▶ Exercise instructions: Scan the lines below for the word "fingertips". Copy each line you find it in.

▶ Source information:
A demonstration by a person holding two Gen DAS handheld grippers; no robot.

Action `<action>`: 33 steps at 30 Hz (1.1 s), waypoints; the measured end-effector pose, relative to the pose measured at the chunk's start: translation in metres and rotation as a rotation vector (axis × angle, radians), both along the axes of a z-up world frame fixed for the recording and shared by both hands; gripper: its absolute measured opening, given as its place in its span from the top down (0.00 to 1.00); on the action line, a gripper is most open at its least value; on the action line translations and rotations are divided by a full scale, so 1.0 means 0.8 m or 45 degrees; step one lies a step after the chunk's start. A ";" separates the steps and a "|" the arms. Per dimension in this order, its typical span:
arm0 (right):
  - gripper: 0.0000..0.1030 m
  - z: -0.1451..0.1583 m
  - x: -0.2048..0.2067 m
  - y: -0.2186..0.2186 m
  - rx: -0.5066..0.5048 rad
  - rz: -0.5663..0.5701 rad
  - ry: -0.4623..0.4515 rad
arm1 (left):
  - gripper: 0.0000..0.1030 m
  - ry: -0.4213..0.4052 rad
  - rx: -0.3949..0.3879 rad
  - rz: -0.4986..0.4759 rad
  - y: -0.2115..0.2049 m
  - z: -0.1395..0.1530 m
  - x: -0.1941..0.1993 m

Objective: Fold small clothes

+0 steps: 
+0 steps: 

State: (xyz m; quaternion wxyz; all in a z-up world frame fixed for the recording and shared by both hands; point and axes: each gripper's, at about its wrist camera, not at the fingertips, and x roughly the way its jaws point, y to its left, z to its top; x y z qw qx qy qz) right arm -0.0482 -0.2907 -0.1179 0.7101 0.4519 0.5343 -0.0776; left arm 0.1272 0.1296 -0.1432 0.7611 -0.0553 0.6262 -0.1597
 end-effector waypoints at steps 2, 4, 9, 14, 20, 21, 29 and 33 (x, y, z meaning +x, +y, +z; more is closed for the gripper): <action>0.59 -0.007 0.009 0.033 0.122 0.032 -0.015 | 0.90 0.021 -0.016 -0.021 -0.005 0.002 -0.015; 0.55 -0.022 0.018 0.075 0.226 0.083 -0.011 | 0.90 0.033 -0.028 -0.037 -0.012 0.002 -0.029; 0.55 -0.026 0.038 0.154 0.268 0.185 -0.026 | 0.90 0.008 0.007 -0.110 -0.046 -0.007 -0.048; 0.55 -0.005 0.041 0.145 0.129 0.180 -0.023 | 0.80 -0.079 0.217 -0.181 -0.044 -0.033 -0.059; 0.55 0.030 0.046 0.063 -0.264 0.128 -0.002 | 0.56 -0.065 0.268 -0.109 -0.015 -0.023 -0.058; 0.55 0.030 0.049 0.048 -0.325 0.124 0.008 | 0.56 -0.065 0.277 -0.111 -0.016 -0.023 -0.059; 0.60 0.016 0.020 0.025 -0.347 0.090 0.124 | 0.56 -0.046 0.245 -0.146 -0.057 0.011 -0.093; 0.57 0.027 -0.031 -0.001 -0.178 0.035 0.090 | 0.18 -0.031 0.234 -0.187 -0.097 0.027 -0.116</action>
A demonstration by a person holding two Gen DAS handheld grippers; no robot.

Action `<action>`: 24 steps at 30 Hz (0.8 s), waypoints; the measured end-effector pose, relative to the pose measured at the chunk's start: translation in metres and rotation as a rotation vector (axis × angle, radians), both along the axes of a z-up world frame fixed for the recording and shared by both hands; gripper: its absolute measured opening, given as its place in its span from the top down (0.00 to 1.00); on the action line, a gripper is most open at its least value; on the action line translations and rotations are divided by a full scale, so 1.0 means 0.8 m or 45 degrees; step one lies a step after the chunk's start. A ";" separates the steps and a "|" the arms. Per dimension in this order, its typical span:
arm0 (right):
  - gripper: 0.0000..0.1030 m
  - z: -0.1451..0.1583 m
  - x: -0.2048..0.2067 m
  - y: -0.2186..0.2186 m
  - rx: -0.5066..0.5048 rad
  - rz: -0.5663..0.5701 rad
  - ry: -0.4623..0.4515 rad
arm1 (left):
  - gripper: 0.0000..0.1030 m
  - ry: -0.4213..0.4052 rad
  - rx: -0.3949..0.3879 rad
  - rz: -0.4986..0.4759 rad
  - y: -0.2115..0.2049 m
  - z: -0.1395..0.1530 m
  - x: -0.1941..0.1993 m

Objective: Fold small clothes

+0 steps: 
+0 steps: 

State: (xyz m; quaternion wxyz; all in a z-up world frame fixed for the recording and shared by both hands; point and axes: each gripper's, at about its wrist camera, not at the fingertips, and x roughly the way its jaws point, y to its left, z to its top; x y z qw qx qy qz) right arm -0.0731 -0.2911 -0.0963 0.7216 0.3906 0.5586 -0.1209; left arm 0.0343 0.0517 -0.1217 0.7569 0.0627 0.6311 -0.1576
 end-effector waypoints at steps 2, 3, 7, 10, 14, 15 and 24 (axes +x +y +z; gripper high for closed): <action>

▶ Task output:
State: (xyz m; quaternion wxyz; all in a z-up world frame fixed for the recording and shared by both hands; point and axes: each gripper's, at about its wrist camera, not at the fingertips, and x roughly the way its jaws point, y to its left, z to its top; x y z qw qx qy qz) right arm -0.0482 -0.2907 -0.1179 0.7101 0.4519 0.5343 -0.0776; left arm 0.1272 0.1296 -0.1432 0.7611 -0.0553 0.6262 -0.1597
State: (xyz m; quaternion wxyz; all in a z-up world frame fixed for the recording and shared by both hands; point and axes: each gripper's, at about its wrist camera, not at the fingertips, and x roughly the way its jaws point, y to its left, z to its top; x y z qw qx qy qz) right arm -0.0731 -0.2911 -0.0963 0.7216 0.3906 0.5586 -0.1209; left arm 0.0343 0.0517 -0.1217 0.7569 0.0627 0.6311 -0.1576

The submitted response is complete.